Please count the lines in the data below that mention the word "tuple", then give only the total.

[Excerpts from a dataset]
-------

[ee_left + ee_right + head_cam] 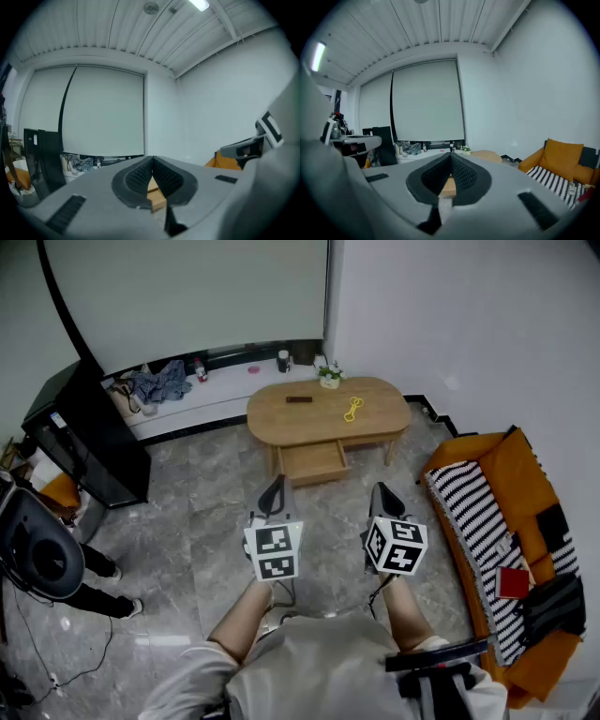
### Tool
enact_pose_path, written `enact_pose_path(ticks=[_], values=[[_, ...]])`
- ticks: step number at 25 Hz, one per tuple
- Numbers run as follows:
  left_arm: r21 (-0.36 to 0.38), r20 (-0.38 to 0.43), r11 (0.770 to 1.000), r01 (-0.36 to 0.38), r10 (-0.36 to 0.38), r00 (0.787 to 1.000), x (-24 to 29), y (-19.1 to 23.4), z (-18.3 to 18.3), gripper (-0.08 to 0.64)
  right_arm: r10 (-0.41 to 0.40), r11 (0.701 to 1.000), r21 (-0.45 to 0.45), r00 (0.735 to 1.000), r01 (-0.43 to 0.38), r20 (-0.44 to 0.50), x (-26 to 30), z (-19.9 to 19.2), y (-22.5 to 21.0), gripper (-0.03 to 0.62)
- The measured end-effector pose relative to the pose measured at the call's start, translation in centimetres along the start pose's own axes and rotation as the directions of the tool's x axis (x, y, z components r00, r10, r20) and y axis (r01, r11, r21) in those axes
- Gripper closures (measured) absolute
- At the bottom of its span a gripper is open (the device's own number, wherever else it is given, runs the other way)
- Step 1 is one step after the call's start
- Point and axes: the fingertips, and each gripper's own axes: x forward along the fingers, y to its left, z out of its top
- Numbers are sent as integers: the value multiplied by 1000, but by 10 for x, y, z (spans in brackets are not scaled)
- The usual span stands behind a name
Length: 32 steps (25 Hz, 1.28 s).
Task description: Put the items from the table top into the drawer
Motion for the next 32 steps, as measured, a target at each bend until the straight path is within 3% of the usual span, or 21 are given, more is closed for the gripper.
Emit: enact_pose_path(ticks=[14, 32], values=[[-29, -43, 1000, -6, 5, 999, 1, 39, -24, 551, -25, 999, 41, 999, 26, -22, 14, -13, 20, 600], [-33, -97, 996, 79, -82, 992, 39, 61, -46, 551, -99, 992, 73, 991, 106, -95, 43, -36, 18, 600]])
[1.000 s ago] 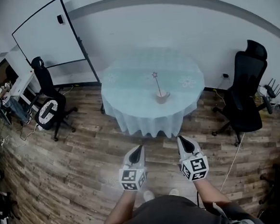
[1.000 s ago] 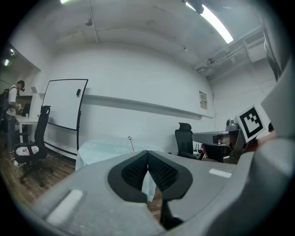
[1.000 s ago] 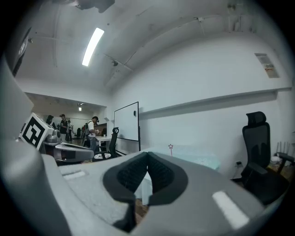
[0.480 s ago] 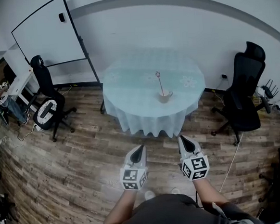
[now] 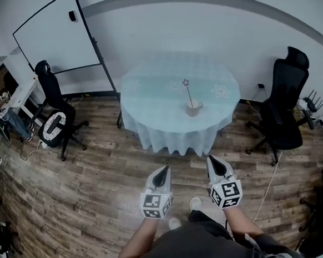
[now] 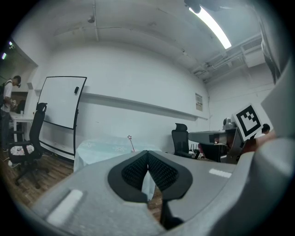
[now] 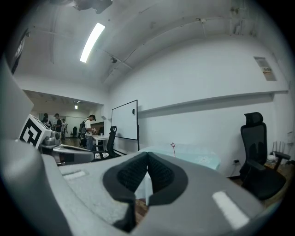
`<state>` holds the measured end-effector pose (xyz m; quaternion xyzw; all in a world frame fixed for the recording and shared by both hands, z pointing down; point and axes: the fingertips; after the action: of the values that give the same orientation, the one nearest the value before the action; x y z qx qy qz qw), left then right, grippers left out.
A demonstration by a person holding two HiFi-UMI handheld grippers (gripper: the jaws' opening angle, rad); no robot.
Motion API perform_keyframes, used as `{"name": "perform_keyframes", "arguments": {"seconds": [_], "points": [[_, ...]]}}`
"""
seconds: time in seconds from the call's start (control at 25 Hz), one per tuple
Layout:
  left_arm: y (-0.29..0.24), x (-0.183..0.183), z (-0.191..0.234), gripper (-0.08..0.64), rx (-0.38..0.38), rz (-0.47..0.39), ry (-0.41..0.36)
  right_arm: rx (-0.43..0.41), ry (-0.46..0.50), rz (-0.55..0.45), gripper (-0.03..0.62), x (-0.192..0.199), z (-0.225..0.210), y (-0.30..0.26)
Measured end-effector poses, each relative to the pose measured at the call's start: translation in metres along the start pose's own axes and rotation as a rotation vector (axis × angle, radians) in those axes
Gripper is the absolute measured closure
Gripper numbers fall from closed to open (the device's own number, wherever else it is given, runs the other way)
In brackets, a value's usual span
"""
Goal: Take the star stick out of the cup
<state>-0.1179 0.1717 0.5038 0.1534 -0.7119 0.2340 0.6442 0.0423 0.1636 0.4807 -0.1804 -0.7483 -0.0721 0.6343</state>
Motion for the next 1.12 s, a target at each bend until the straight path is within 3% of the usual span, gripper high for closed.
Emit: {"name": "perform_keyframes", "arguments": {"seconds": [0.28,1.12], "points": [[-0.035,0.001,-0.009,0.555,0.028,0.020,-0.016,-0.023,-0.004,0.001,0.589,-0.004,-0.017,-0.026],[-0.155,-0.009,-0.001,0.555,-0.051,0.079,-0.019,-0.144,-0.020,0.038,0.589,-0.014,-0.103,-0.116]]}}
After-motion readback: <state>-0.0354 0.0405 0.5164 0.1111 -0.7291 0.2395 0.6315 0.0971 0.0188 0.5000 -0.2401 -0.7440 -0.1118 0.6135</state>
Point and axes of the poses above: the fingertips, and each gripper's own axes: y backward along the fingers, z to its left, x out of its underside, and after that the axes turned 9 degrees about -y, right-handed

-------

SOLVED EXERCISE:
2